Das Problem

Bei intraartikulären Frakturen des distalen Radius ist die anatomische Wiederherstellung der Gelenkfläche der entscheidende Faktor für ein gutes postoperatives Ergebnis [2]. Als Standardverfahren hat sich am distalen Radius die palmare Plattenosteosynthese etabliert [7]. Die Fixation mit winkelstabilen Platten stößt aber gerade bei komplexeren Frakturen mit multiplen Gelenkfragmenten an ihre Grenzen [1]. Geschlechtsspezifische und individuelle Unterschiede werden nicht von allen kommerziell erhältlichen Plattensystemen gleichermaßen berücksichtigt [5]. Multiple K‑Drähte, die als temporäre Repositions- und Fixationshilfe verwendet werden, können das Platzieren der Platte verhindern, oder eine Platte kann nicht alle Fragmente genügend retinieren. Kleinere Fragmente der Gelenkfläche, hier insbesondere die ulnopalmare Gelenklippe, lassen sich häufig schlecht kontrollieren und in Position halten [4].

Die Lösung

Die Verwendung von Miniplatten aus der Mund-, Kiefer und Gesichtschirurgie kann ein adäquates Instrument zur Reposition und Retention kleinerer Gelenkrandfragmente oder anderer schwer kontrollierbarer Fragmente sein. Damit wird eine erste Reposition und Fixierung möglich, ohne die folgende, definitive Stabilisierung durch ein herkömmliches Plattensystem zu kompromittieren.

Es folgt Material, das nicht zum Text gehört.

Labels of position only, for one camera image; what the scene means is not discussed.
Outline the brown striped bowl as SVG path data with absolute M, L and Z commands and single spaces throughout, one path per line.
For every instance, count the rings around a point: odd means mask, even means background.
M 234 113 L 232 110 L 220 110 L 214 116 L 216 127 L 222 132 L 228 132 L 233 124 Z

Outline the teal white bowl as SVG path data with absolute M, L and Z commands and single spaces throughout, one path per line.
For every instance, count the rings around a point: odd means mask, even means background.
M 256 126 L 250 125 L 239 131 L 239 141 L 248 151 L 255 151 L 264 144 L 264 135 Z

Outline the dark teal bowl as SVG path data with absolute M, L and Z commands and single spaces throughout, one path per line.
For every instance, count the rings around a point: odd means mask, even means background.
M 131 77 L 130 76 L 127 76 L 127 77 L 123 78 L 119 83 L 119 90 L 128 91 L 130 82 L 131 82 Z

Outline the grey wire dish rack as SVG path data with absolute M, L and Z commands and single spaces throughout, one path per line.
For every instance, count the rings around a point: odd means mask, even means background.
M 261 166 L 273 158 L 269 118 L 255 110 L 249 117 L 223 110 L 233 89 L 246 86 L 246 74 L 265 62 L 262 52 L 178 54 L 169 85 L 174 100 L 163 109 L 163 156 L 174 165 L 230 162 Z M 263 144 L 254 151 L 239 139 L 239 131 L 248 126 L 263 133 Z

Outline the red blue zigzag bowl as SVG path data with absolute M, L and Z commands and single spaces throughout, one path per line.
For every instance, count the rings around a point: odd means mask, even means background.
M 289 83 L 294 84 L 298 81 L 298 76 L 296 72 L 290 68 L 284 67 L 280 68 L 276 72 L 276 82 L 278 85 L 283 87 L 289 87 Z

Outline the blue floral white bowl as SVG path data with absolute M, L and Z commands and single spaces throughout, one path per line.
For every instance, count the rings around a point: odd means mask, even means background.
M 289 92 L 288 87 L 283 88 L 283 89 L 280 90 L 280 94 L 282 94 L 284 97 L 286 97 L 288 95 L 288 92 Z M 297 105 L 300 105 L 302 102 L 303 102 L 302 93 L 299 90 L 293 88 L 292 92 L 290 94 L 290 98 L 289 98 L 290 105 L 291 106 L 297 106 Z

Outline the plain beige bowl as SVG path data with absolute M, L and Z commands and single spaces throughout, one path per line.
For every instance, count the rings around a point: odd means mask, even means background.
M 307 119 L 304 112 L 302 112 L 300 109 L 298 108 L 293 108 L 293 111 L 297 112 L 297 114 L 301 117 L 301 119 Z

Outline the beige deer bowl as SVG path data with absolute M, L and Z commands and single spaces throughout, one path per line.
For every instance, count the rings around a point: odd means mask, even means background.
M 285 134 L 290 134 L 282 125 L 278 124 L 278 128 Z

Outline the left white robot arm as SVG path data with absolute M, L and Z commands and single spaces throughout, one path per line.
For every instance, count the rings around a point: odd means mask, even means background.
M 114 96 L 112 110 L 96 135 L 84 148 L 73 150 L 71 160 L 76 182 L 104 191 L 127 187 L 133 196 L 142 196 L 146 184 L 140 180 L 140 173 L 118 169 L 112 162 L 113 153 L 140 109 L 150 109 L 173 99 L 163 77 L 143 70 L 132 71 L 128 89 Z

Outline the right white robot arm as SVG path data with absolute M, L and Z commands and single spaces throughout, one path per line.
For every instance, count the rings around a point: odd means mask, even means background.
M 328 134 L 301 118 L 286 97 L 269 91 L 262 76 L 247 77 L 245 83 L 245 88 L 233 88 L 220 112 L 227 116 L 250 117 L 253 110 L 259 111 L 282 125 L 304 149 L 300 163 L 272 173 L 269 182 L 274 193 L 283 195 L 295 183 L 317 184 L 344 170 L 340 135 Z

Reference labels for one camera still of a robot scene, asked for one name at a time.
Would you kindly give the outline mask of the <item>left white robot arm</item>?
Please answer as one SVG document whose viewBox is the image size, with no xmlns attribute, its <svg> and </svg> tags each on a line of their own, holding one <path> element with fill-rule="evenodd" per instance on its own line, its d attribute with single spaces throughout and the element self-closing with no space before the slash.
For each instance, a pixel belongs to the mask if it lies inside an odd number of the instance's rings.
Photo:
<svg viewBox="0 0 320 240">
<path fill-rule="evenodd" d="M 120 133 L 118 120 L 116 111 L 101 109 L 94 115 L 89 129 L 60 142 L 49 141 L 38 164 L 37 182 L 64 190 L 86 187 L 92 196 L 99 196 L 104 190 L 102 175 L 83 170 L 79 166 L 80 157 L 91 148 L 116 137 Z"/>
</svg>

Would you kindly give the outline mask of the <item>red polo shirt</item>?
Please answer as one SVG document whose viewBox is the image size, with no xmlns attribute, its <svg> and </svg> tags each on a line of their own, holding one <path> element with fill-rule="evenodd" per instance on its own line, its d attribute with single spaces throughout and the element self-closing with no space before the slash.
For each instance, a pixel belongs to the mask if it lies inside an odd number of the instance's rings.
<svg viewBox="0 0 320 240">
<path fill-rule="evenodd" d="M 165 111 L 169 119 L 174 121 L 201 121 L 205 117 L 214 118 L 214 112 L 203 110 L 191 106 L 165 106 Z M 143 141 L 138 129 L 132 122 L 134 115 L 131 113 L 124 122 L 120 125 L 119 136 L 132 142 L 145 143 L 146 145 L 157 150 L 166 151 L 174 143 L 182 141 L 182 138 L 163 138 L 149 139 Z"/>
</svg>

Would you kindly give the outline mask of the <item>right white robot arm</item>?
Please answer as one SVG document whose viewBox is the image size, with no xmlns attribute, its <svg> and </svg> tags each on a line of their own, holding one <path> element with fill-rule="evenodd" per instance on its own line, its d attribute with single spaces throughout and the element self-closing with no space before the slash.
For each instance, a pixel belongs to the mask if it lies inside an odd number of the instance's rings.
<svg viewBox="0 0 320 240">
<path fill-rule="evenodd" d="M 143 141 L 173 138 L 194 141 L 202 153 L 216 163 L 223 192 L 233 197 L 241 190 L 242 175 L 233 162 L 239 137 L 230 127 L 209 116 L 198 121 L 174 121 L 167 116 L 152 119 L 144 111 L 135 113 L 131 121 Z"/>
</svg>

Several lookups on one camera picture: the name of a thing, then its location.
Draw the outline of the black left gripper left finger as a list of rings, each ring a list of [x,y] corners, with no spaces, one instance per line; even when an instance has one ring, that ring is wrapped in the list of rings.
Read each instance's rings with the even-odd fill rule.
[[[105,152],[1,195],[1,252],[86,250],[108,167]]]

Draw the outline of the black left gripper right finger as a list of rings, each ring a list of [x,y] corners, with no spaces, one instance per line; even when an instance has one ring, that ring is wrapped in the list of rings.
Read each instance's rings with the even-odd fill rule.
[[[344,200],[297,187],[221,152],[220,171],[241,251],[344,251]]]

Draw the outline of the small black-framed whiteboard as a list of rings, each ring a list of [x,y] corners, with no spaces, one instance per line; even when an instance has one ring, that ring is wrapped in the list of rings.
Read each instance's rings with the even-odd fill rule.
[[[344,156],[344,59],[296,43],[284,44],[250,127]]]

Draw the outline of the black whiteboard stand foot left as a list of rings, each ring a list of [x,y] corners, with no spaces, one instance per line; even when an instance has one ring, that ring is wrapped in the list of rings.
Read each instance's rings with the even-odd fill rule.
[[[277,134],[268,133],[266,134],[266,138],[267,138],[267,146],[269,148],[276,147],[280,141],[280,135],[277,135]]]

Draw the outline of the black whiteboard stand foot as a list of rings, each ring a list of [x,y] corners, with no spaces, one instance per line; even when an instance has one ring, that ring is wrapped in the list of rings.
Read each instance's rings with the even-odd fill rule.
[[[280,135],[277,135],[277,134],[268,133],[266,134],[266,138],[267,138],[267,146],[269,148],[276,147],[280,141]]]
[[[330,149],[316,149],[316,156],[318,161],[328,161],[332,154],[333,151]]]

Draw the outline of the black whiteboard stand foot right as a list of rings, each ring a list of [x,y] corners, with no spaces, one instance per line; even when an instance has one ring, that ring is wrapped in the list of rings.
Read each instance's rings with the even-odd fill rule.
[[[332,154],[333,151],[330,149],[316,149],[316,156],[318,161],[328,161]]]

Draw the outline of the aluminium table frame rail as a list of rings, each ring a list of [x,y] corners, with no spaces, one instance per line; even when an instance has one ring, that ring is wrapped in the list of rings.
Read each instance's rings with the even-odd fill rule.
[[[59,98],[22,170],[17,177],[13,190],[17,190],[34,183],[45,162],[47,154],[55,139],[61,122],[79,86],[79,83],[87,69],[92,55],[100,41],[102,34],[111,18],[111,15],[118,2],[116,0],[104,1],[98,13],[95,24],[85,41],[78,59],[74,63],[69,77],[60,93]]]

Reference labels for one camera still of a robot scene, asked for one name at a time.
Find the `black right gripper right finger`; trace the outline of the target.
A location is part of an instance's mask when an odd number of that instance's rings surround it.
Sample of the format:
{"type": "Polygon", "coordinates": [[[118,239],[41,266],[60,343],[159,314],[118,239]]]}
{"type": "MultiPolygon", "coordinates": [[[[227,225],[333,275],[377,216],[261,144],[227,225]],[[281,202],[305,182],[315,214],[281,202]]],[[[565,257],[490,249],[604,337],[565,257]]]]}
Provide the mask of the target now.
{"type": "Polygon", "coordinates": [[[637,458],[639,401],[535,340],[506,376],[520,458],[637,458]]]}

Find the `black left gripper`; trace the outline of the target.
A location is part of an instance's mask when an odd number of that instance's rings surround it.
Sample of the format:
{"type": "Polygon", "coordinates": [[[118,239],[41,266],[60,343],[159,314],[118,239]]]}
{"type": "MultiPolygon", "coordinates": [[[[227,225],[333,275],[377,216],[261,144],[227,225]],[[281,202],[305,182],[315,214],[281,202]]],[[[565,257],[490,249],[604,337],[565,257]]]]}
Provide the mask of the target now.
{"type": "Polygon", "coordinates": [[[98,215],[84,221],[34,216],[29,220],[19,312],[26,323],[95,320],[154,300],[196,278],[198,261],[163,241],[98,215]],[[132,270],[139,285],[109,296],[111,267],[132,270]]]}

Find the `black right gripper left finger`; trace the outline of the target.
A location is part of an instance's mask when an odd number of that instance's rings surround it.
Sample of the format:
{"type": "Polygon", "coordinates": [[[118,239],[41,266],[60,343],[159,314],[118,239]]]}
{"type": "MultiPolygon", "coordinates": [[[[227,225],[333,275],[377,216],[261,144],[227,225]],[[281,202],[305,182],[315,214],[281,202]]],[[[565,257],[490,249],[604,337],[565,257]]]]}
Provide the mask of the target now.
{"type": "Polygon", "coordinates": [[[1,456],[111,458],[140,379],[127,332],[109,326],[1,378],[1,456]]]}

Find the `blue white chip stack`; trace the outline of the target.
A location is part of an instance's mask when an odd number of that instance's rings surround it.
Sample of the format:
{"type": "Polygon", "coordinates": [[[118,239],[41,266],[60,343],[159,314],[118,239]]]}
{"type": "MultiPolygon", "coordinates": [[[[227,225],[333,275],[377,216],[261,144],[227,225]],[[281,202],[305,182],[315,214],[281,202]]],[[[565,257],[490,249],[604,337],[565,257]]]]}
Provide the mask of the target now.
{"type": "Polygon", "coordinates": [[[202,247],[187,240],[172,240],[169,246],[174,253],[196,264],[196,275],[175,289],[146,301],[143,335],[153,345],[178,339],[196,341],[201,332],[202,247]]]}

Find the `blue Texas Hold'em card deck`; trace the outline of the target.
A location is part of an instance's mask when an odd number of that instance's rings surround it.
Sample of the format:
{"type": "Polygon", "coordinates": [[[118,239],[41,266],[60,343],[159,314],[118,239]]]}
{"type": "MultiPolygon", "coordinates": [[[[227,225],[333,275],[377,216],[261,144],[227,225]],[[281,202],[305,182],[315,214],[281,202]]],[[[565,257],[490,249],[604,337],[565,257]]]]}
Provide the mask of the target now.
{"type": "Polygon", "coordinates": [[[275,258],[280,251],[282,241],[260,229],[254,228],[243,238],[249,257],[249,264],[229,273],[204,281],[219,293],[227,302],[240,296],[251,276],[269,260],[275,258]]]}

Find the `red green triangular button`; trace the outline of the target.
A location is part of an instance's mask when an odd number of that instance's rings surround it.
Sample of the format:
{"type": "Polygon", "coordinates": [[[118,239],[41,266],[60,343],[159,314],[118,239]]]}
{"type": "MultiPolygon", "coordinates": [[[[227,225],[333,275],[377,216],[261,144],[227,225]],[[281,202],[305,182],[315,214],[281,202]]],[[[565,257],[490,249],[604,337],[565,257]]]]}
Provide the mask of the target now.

Die Verwendung dieser Ergänzungsplattentechnik eignet sich bei dislozierten, mehrfragmentären distalen Radiusfrakturen mit Beteiligung der palmaren Gelenklippe (AO-Klassifikation 23-C3), Luxationsfrakturen sowie bei einfachen distalen Gelenkfrakturen mit mehrfragmentärer metaphysärer Trümmerzone (AO 23-C2; [3]). Keine Indikation für diese Technik besteht bei einfachen distalen Radiusfrakturen ohne Gelenkbeteiligung (AO 23 A1–3) sowie bei einfachen intraartikulären distalen Radiusfrakturen (AO 23 B2–3; [8]).

Wir verwenden ein Kleinfragmentinstrumentarium mit beispielsweise einer VA-LCP-2-Säulen-Radiusplatte, 2,4/2,7-mm-Kortikalisschrauben und 2,4-mm-Verriegelungsschrauben (Fa. DePuy-Synthes, Zuchwil, Schweiz). Optional können variable Winkelverriegelungsschrauben eingesetzt werden. Hinzu kommt das Miniplatteninstrumentarium aus der Mund-, Kiefer- und Gesichtschirurgie mit nichtwinkelstabilen Platten von 0,4 mm, 0,5 mm, und 0,7 mm Dicke sowie Schrauben von 1,5 und 1,8 mm Durchmesser (Abb. 1). Diese Platten wurden 2008 in Zusammenarbeit zwischen der Synthes GmbH und der Arbeitsgemeinschaft für Osteosynthese (AO) entwickelt.

Abb. 1
figure 1

Miniplatten am Beispiel der MatrixMIDFACE-Platten und -Schrauben. (Mit freundl. Genehmigung der Synthes GmbH)

Operationstechnik

Der Patient wird in Rückenlage mit Armbank gelagert und eine sterile Rolle zur Repositionshilfe unter das Handgelenk gelegt. Der Zugang erfolgt über einen erweiterten radiopalmaren Zugang nach Orbay [6].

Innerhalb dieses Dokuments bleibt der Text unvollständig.